**TO DO**
For every line in the material below that holds "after", report the line.

--- COLLECTED MATERIAL Enclosed Below ---

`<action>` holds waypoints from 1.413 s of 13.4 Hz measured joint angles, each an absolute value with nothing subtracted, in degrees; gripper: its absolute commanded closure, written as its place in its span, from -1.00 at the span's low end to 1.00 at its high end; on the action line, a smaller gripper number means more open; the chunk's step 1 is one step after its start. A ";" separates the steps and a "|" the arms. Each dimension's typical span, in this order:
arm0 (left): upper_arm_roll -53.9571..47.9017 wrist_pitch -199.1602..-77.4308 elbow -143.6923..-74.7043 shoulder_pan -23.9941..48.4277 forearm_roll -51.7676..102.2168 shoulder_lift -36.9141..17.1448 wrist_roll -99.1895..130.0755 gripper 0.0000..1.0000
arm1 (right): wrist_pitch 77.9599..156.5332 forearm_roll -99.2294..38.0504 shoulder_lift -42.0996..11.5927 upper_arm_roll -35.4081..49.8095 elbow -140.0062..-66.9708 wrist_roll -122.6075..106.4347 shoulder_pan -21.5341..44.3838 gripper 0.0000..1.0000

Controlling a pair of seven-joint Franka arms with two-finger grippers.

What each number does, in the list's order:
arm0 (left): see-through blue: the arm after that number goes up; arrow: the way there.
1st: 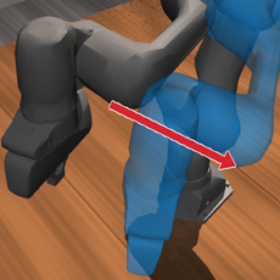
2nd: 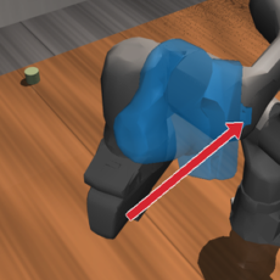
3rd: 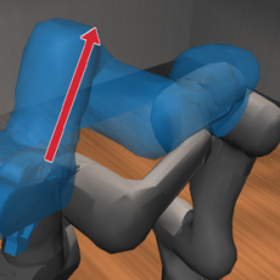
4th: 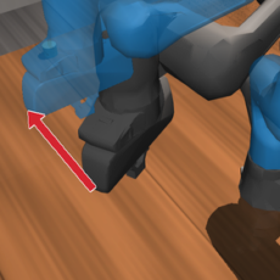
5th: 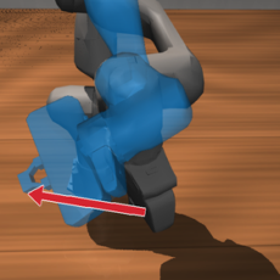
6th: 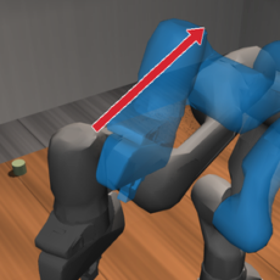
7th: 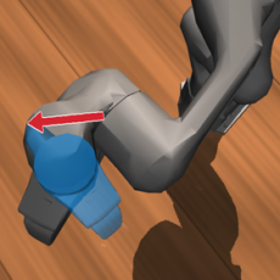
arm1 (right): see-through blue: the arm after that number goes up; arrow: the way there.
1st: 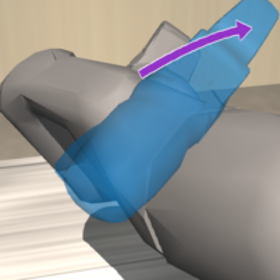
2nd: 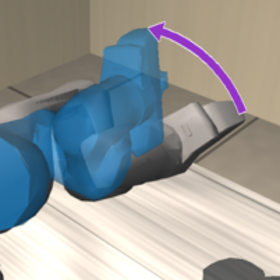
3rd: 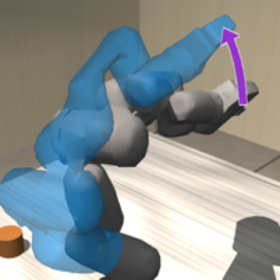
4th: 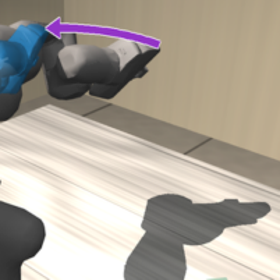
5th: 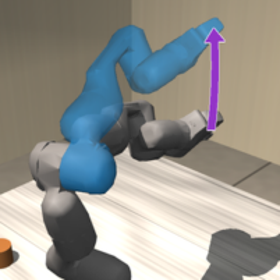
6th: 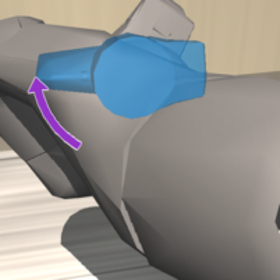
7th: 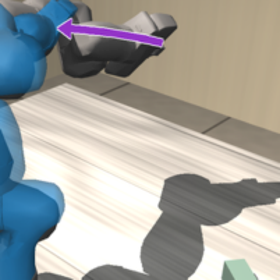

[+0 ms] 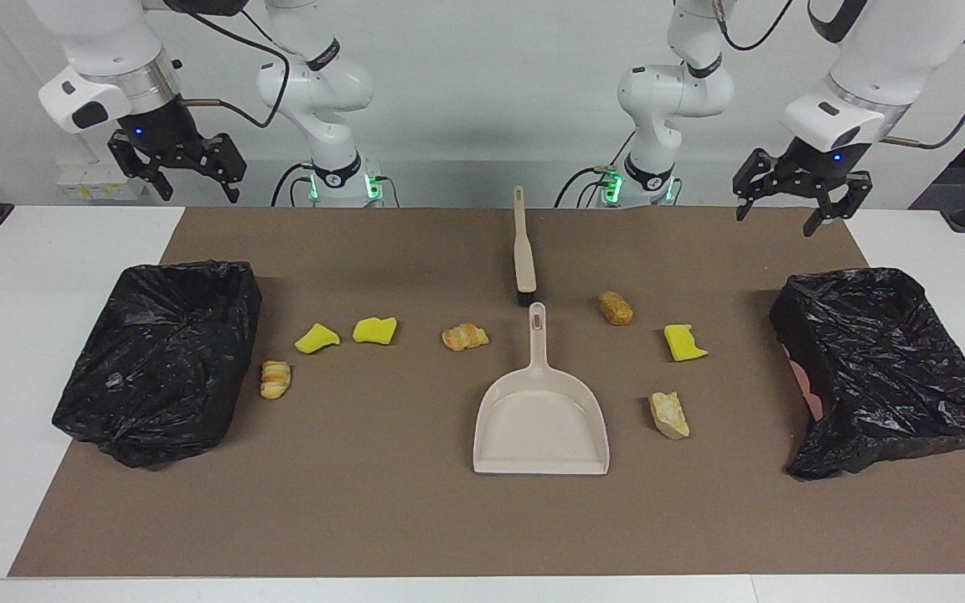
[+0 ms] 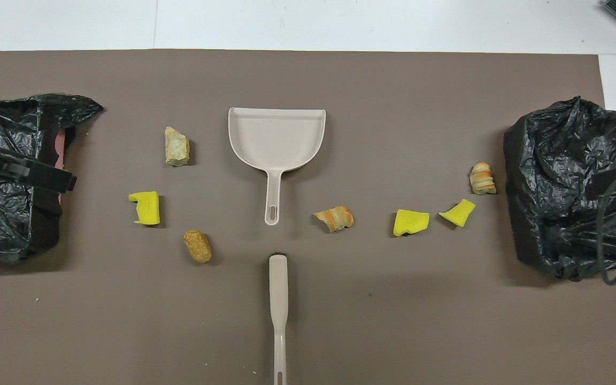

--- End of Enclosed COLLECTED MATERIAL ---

**TASK RESULT**
`<action>` holds waypoints from 1.413 s of 13.4 Hz measured joint angles, each an absolute value with nothing subtracted, in degrees; gripper: its absolute commanded closure, written as its place in its span, from -1.00 at the span's low end to 1.00 at its high end; on the action line, a smaller gripper number means more open; the chunk's step 1 is one step after its start. A ";" separates the steps and a "|" the arms. Each dimension's typical span, in this order:
arm0 (left): see-through blue: the arm after that number goes up; arrow: the way there.
arm1 (right): see-through blue: the arm after that number goes up; arrow: the way there.

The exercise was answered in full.